The University of Virginia is preparing to respond to a prosecutor's release of names of students who bought fake IDs from a busted Charlottesville ring.

Three people were sentenced Monday for manufacturing thousands of fake IDs in a business that lasted from 2010 to May of this year, when federal investigators raided its headquarters - a home on Rugby Road.

Following the sentencing, U.S. Attorney Tim Heaphy announced the feds will send hundreds of colleges and universities the names of students who bought fake drivers licenses from the ring.

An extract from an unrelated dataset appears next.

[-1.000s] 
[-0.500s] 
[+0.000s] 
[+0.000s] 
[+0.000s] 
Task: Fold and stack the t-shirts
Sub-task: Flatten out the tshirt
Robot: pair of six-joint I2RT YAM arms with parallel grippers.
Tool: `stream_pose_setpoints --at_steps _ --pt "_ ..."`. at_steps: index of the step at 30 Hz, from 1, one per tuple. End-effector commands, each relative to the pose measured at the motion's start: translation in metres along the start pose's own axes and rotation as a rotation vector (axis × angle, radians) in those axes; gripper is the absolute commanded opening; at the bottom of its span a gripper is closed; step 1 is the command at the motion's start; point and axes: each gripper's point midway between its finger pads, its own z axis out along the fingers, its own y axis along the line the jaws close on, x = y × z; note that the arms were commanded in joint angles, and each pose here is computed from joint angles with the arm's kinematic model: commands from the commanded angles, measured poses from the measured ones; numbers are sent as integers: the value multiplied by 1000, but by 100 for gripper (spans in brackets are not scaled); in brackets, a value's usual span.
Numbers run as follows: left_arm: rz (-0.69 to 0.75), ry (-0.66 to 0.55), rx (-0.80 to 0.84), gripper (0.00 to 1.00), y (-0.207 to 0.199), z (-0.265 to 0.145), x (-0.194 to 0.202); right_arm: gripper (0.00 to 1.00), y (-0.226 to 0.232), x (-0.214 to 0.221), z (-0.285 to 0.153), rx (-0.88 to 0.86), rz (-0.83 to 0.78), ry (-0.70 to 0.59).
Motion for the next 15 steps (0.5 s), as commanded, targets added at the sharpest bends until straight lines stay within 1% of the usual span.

Now, UVA students are wondering if their classmates could face punishment in a university that values honor.

Fourth-year UVA student Natalie Knipp said, “I think it puts the university in a strange position, because they value the honor code so much.”

A university spokesman says UVA will wait for further information from the U.S. attorney's office when the list of student names arrives before it comments on the case.

Prosecutors say UVA students were the first customers starting in 2010 before word spread to campuses nationwide about the top-notch fakes. University disciplinary policy allows students to face punishment from an honor committee or the university judiciary committee for violating standards of conduct.

“We're going to notify the colleges where these students were enrolled: ‘we believe that the following students at your university possess a fake identification document, take whatever action you think is appropriate,’” Heaphy said.

The feds say the Charlottesville operation sold fake IDs to about 25,000 students across the country. The U.S. attorney's office says it isn’t sure exactly how many UVA students are involved.

Right now, the U.S. Postal Inspection Service is going through all the names found in the customer list to prepare letters to them and their schools.